**Assignment:** A word-for-word transcription of the listing is all that is needed.

**Data for this task:**
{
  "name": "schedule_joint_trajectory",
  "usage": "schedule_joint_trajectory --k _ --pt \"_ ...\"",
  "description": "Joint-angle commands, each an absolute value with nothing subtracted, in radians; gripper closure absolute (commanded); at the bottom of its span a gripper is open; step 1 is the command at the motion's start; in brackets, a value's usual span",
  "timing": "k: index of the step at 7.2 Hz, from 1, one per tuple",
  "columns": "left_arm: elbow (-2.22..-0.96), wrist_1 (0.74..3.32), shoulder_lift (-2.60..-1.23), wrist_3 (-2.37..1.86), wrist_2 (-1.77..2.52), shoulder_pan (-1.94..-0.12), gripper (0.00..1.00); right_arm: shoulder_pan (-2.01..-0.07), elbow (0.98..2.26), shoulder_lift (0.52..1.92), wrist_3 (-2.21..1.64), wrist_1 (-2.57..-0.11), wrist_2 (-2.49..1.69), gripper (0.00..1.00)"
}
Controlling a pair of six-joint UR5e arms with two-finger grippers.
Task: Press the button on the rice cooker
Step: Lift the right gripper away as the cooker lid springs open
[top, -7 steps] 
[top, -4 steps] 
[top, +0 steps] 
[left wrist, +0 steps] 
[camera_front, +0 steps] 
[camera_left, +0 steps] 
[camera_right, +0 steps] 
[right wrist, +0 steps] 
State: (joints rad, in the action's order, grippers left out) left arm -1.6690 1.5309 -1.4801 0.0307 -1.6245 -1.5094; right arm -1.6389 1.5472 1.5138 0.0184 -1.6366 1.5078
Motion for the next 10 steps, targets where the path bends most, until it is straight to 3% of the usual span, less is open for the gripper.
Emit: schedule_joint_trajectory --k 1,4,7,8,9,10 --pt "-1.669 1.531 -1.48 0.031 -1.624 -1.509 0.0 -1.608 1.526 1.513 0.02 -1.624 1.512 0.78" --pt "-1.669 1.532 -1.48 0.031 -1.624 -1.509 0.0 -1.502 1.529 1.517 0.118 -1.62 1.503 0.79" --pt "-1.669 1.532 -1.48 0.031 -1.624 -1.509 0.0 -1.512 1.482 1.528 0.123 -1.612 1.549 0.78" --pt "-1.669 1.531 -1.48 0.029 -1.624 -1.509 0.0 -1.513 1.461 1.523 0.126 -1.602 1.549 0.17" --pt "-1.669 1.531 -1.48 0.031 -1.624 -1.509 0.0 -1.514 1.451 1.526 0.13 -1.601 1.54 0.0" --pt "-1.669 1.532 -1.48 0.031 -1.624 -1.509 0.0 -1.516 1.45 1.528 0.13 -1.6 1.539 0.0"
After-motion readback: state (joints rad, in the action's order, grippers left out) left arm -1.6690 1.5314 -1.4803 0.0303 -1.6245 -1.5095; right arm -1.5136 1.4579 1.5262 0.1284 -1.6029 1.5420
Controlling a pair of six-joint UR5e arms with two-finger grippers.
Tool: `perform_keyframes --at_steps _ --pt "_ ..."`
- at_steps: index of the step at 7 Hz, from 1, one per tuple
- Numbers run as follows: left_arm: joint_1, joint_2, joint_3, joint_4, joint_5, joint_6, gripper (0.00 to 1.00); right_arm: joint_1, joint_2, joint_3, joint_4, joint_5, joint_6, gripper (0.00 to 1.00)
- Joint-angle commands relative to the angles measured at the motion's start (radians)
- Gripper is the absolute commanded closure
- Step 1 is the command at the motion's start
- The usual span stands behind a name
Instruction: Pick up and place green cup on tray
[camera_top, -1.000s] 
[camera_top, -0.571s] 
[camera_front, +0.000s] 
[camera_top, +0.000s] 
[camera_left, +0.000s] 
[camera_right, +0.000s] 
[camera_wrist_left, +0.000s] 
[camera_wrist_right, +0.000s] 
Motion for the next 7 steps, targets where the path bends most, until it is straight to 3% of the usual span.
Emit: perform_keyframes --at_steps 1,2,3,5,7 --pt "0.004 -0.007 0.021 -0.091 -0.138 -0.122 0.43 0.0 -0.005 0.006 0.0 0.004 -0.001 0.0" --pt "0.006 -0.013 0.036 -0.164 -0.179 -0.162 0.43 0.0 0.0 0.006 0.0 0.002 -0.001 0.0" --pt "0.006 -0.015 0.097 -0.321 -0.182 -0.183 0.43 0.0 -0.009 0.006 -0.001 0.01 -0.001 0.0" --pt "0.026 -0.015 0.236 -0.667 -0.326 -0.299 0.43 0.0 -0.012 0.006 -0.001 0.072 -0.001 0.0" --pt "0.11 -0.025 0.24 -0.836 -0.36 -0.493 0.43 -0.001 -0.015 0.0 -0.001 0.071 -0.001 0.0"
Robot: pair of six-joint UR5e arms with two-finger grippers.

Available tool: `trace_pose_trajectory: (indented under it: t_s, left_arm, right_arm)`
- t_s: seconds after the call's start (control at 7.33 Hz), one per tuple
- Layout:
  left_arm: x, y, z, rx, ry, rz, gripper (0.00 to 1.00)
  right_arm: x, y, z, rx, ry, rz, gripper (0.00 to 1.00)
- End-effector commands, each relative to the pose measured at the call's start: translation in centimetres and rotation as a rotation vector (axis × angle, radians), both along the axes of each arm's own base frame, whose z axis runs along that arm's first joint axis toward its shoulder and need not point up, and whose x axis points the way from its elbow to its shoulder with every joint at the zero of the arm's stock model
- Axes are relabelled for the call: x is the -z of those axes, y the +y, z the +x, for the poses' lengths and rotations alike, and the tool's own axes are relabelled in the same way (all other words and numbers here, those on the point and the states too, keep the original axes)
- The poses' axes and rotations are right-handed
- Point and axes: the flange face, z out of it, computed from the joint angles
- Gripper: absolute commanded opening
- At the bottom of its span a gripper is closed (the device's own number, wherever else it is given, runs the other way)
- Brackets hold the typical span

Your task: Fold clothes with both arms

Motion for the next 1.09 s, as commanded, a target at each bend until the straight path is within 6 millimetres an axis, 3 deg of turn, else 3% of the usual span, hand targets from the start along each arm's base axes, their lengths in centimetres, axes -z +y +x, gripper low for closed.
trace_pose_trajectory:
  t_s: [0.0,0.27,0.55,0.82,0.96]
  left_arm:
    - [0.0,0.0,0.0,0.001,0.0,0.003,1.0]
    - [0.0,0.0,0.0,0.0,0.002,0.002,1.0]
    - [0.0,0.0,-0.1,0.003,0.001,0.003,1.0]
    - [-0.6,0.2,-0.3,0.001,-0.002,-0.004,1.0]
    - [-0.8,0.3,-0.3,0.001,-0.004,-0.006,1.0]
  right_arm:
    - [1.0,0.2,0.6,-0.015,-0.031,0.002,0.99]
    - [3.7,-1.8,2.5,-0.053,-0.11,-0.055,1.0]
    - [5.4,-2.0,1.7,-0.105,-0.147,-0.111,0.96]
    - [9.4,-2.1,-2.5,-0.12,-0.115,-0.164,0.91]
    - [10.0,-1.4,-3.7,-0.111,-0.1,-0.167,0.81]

**Answer to this problem:**
{
  "name": "schedule_joint_trajectory",
  "usage": "schedule_joint_trajectory --k _ --pt \"_ ...\"",
  "description": "Joint-angle commands, each an absolute value with nothing subtracted, in radians; gripper closure absolute (commanded); at the bottom of its span a gripper is open; step 1 is the command at the motion's start; in brackets, a value's usual span",
  "timing": "k: index of the step at 7.2 Hz, from 1, one per tuple",
  "columns": "left_arm: elbow (-2.22..-0.96), wrist_1 (0.74..3.32), shoulder_lift (-2.60..-1.23), wrist_3 (-2.37..1.86), wrist_2 (-1.77..2.52), shoulder_pan (-1.94..-0.12), gripper (0.00..1.00); right_arm: shoulder_pan (-2.01..-0.07), elbow (0.98..2.26), shoulder_lift (0.52..1.92), wrist_3 (-2.21..1.64), wrist_1 (-2.57..-0.11), wrist_2 (-2.49..1.69), gripper (0.00..1.00)"
}
Controlling a pair of six-joint UR5e arms with two-finger grippers.
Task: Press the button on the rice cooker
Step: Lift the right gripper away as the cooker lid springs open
[top, -7 steps] 
[top, -4 steps] 
[top, +0 steps] 
[left wrist, +0 steps] 
[camera_front, +0 steps] 
[camera_left, +0 steps] 
[camera_right, +0 steps] 
[right wrist, +0 steps] 
State: (joints rad, in the action's order, grippers left out) left arm -1.6690 1.5309 -1.4801 0.0307 -1.6245 -1.5094; right arm -1.6389 1.5472 1.5138 0.0184 -1.6366 1.5078
Motion for the next 10 steps, targets where the path bends most, until it is straight to 3% of the usual span, less is open for the gripper.
Emit: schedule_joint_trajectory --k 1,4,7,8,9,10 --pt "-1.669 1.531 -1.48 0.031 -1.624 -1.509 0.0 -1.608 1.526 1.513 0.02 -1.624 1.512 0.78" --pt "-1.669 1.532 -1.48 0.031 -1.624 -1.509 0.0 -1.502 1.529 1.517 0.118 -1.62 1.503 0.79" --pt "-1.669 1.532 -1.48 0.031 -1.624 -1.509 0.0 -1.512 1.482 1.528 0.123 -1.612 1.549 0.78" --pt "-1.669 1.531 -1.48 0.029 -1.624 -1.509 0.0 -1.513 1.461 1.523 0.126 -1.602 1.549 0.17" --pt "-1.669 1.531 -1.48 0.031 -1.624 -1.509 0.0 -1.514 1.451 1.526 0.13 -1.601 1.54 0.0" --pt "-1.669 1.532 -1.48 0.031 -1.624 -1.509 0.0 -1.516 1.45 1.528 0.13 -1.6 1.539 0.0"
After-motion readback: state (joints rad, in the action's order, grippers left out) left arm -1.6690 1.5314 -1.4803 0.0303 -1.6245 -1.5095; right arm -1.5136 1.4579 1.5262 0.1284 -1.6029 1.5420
Controlling a pair of six-joint UR5e arms with two-finger grippers.
Tool: `perform_keyframes --at_steps _ --pt "_ ..."`
- at_steps: index of the step at 7 Hz, from 1, one per tuple
- Numbers run as follows: left_arm: joint_1, joint_2, joint_3, joint_4, joint_5, joint_6, gripper (0.00 to 1.00); right_arm: joint_1, joint_2, joint_3, joint_4, joint_5, joint_6, gripper (0.00 to 1.00)
- Joint-angle commands relative to the angles measured at the motion's start (radians)
- Gripper is the absolute commanded closure
- Step 1 is the command at the motion's start
- The usual span stands behind a name
Instruction: Pick up and place green cup on tray
[camera_top, -1.000s] 
[camera_top, -0.571s] 
[camera_front, +0.000s] 
[camera_top, +0.000s] 
[camera_left, +0.000s] 
[camera_right, +0.000s] 
[camera_wrist_left, +0.000s] 
[camera_wrist_right, +0.000s] 
Motion for the next 7 steps, targets where the path bends most, until it is straight to 3% of the usual span.
Emit: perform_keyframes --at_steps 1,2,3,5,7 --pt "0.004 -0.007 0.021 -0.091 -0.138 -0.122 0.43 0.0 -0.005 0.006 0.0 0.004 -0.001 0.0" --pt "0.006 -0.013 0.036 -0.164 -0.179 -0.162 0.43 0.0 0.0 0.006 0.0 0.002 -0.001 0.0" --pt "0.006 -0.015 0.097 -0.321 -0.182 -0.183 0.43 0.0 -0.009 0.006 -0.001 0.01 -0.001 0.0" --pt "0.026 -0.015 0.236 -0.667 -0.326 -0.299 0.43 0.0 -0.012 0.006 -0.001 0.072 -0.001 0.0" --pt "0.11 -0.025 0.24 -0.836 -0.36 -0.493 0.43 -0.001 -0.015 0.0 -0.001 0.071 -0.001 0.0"
Robot: pair of six-joint UR5e arms with two-finger grippers.

Available tool: `trace_pose_trajectory: (indented under it: t_s, left_arm, right_arm)`
- t_s: seconds after the call's start (control at 7.33 Hz), one per tuple
- Layout:
  left_arm: x, y, z, rx, ry, rz, gripper (0.00 to 1.00)
  right_arm: x, y, z, rx, ry, rz, gripper (0.00 to 1.00)
- End-effector commands, each relative to the pose measured at the call's start: translation in centimetres and rotation as a rotation vector (axis × angle, radians), both along the axes of each arm's own base frame, whose z axis runs along that arm's first joint axis toward its shoulder and need not point up, and whose x axis points the way from its elbow to its shoulder with every joint at the zero of the arm's stock model
- Axes are relabelled for the call: x is the -z of those axes, y the +y, z the +x, for the poses' lengths and rotations alike, and the tool's own axes are relabelled in the same way (all other words and numbers here, those on the point and the states too, keep the original axes)
- The poses' axes and rotations are right-handed
- Point and axes: the flange face, z out of it, computed from the joint angles
- Gripper: absolute commanded opening
- At the bottom of its span a gripper is closed (the device's own number, wherever else it is given, runs the other way)
- Brackets hold the typical span

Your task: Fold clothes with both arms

Motion for the next 1.09 s, as commanded, a target at each bend until the straight path is within 6 millimetres an axis, 3 deg of turn, else 3% of the usual span, hand targets from the start along each arm's base axes, their lengths in centimetres, axes -z +y +x, gripper low for closed.
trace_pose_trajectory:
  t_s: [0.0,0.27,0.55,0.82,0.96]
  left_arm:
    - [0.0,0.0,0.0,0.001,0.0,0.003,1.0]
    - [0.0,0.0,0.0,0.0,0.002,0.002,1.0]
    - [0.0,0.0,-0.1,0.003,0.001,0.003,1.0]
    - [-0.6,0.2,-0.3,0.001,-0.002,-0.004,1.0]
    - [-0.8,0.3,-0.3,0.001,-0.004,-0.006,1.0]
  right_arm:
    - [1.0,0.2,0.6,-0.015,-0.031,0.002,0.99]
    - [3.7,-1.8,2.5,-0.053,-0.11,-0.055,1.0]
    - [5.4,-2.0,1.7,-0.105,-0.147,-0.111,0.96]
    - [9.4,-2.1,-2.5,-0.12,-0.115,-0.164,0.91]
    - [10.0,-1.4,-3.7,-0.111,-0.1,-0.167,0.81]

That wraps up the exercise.